*Task*: The lines to extract begin at the line that contains "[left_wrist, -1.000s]" and run through the last line of the listing; reproduce them exactly, minus any pictures.

━━━━━ Data extract ━━━━━

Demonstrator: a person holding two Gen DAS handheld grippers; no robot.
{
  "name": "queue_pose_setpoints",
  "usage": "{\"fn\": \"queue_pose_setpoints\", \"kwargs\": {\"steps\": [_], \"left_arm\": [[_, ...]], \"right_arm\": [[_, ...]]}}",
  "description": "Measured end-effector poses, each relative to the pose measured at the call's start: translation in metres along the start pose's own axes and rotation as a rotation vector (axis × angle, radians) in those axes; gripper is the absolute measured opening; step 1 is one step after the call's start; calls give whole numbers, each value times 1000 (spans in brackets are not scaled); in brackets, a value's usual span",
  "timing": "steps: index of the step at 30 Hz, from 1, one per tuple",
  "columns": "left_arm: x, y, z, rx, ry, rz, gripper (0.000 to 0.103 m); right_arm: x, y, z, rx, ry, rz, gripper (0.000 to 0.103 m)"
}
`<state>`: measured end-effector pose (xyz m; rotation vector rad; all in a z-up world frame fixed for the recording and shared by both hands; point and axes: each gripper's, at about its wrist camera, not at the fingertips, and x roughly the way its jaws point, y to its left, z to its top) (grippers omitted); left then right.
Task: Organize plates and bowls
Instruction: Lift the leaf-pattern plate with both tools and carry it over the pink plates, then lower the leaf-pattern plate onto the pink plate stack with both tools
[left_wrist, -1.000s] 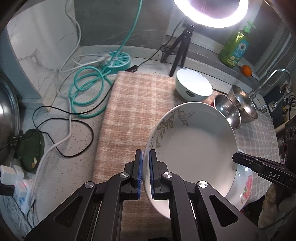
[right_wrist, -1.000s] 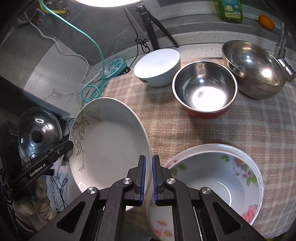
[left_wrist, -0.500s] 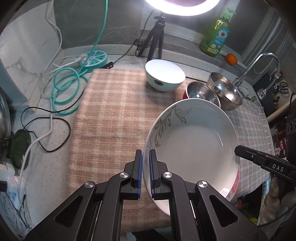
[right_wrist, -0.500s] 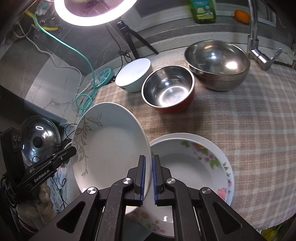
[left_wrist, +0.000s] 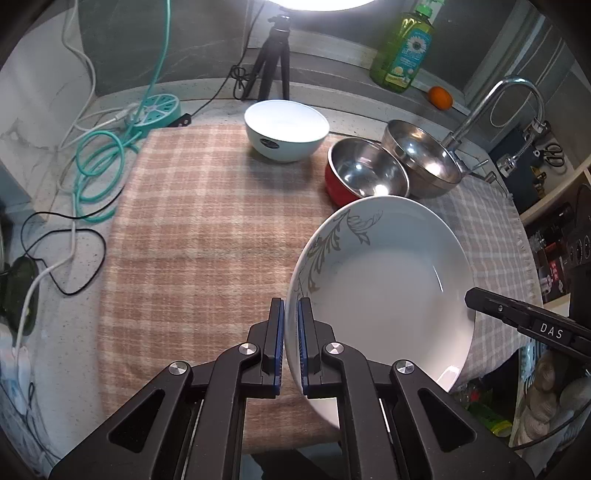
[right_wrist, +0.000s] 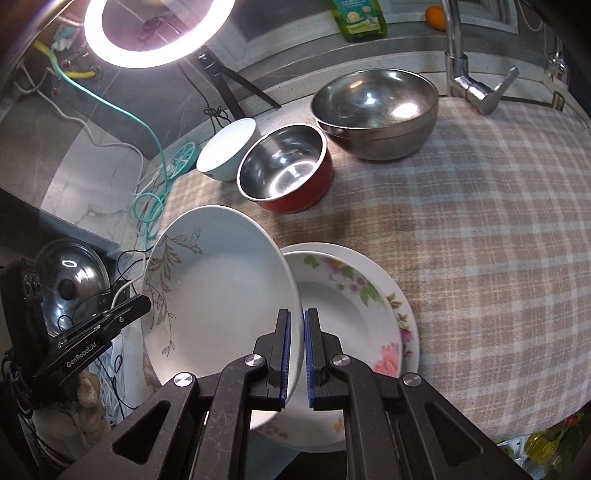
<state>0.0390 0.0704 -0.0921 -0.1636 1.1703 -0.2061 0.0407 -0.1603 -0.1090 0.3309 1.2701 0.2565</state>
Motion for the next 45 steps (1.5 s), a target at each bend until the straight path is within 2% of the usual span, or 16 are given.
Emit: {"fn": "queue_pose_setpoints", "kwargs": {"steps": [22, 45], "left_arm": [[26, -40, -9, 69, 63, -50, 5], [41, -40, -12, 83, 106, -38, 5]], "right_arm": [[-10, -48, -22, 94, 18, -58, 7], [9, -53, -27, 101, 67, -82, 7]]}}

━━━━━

*Task answer*:
[left_wrist, -1.000s] 
[right_wrist, -1.000s] 
[left_wrist, -0.500s] 
[right_wrist, -0.500s] 
[left_wrist, +0.000s] 
[right_wrist, +0.000s] 
<state>0.0390 0.0704 -0.0921 -0.1636 1.1703 -0.2061 0.0407 -0.1603 -0.1090 0.3309 1.2701 0.2565</state>
Motion for the next 45 steps (1.5 s), a target at each bend until the straight path is within 2% of the usual span, or 16 are given.
Emit: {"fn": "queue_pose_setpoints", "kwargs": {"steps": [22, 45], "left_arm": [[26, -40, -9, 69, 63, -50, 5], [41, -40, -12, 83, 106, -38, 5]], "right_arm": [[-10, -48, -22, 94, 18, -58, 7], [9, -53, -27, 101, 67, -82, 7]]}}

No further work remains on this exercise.